The historical society warned that the Davidson Building, in Yarra St opposite what was the Corio Hotel, might be the next to go.
The Investigator said it seemed that the State Government’s legislation to preserve old buildings of historic interest did not go far enough.
Sure enough, in November of that same year the imposing three-storey Davidson Building was condemned to the wrecker’s hammer, eventually becoming two single storey shopfronts.
At the time the Geelong branch of the National Trust said it had appealed to the Historic Buildings Preservation Council without success. The building’s owners had said it was structurally unsound, but the trust’s own engineering experts had disagreed.
The Davidson Building had been built in 1854 for nearby timber yard owner Edward Davidson. It was constructed using bluestone with a freestone facade. An auction notice in the
Geelong Advertiser in April 1856 had described the building as the “most substantial, stately and handsome premises in Geelong, and not even surpassed in Victoria’.’

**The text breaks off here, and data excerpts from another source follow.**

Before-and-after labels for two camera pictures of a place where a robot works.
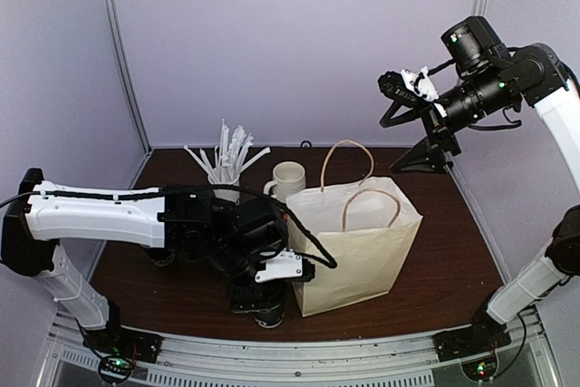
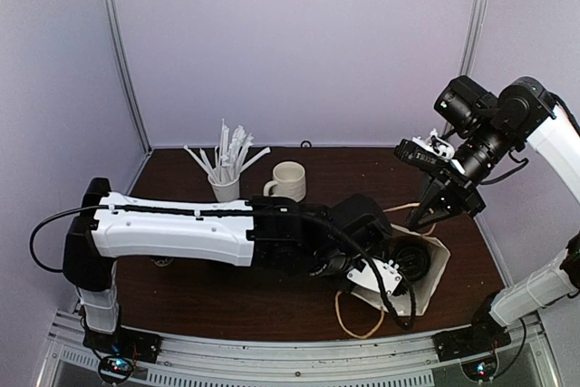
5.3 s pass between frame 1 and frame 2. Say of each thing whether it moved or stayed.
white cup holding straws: stayed
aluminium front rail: stayed
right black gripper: moved
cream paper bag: moved
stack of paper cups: stayed
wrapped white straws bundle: stayed
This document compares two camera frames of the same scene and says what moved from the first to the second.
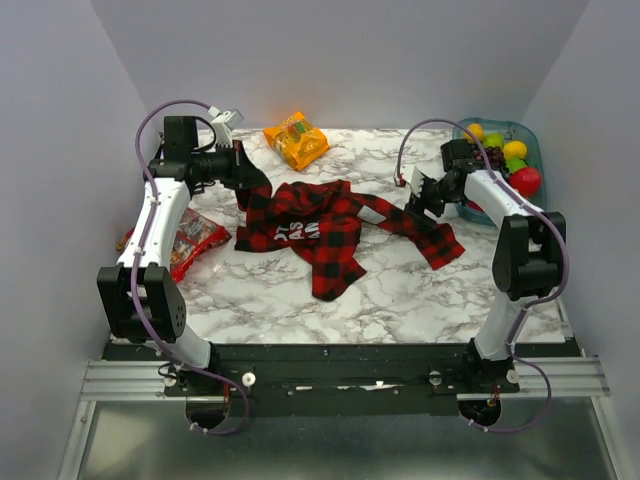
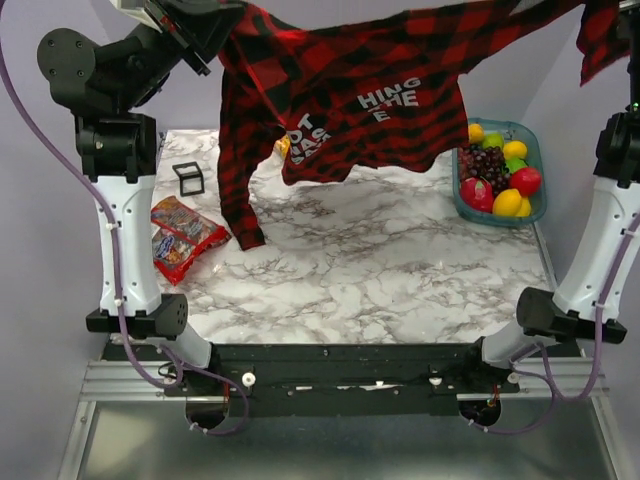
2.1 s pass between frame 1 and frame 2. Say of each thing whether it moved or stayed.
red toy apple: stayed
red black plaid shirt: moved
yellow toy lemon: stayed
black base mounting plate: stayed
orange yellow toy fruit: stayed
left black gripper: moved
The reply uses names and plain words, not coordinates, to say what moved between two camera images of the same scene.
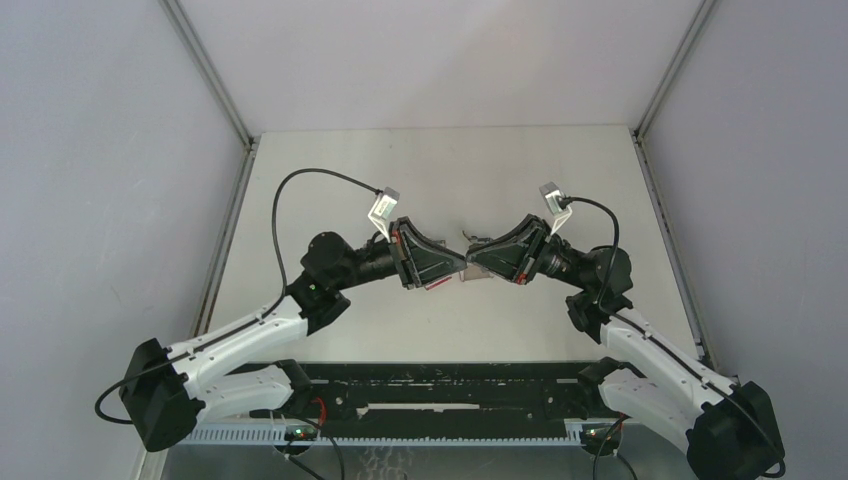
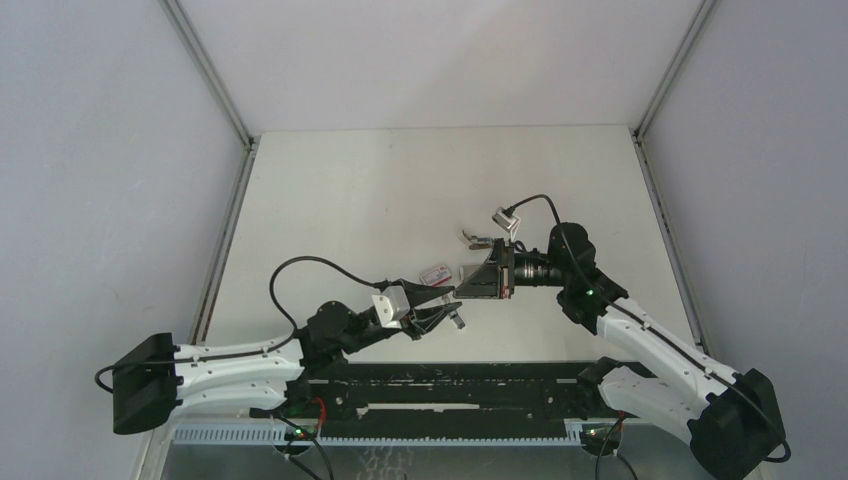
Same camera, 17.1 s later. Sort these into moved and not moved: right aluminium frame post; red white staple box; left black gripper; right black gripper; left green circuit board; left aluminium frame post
Moved: right black gripper; left black gripper
Not moved: left aluminium frame post; red white staple box; left green circuit board; right aluminium frame post
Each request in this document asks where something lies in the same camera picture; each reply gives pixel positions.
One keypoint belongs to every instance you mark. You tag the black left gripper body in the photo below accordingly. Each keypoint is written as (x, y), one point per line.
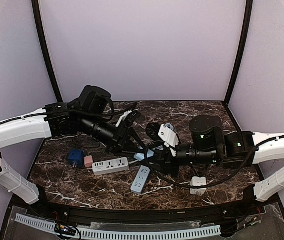
(121, 137)

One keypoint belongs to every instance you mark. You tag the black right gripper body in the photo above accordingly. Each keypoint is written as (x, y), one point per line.
(169, 158)

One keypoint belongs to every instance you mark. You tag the light blue USB charger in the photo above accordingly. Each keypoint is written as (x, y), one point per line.
(139, 157)

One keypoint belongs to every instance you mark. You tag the white cube socket adapter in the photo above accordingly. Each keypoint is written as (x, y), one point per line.
(198, 182)

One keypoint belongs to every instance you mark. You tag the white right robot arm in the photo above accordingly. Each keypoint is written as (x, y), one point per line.
(210, 146)

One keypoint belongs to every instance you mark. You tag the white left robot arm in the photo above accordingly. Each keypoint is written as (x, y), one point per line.
(91, 113)

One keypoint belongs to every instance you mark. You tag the white power strip with USB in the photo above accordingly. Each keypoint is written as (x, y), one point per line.
(110, 166)

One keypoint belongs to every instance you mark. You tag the light blue power strip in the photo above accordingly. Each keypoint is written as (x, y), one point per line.
(140, 180)

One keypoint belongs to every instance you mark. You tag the pink USB charger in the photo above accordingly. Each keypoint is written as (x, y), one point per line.
(88, 161)

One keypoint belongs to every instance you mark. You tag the blue cube socket adapter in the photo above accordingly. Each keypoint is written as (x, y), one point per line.
(76, 158)

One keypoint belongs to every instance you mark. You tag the small circuit board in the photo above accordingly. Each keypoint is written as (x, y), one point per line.
(64, 230)

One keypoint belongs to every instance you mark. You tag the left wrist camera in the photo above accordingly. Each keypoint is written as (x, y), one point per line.
(127, 118)

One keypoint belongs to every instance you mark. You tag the white slotted cable duct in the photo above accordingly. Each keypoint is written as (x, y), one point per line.
(105, 231)

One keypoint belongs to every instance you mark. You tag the black frame rail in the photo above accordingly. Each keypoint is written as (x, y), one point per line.
(261, 221)

It is not clear whether it sold, but the premises were again advertised for sale in November that year, with a subsequent sale to prominent Geelong merchant JF Strachan.
Strachan, a wool broker, was among the biggest of wool exporters from Geelong in 1849 in the days when the larger vessels were loaded at a jetty at Point Henry because of the sand bank across the mouth of Corio Bay.
Strachan retained the premises until his death in 1875. During that time, and since, the Davidson Building was used for shops, offices, school classes and as a meeting place. From 1908 until the 1940s it was used by the trade unions, while it was also used by the Geelong Volunteer Rifle Corps and the Geelong Association of Music and Art (GAMA).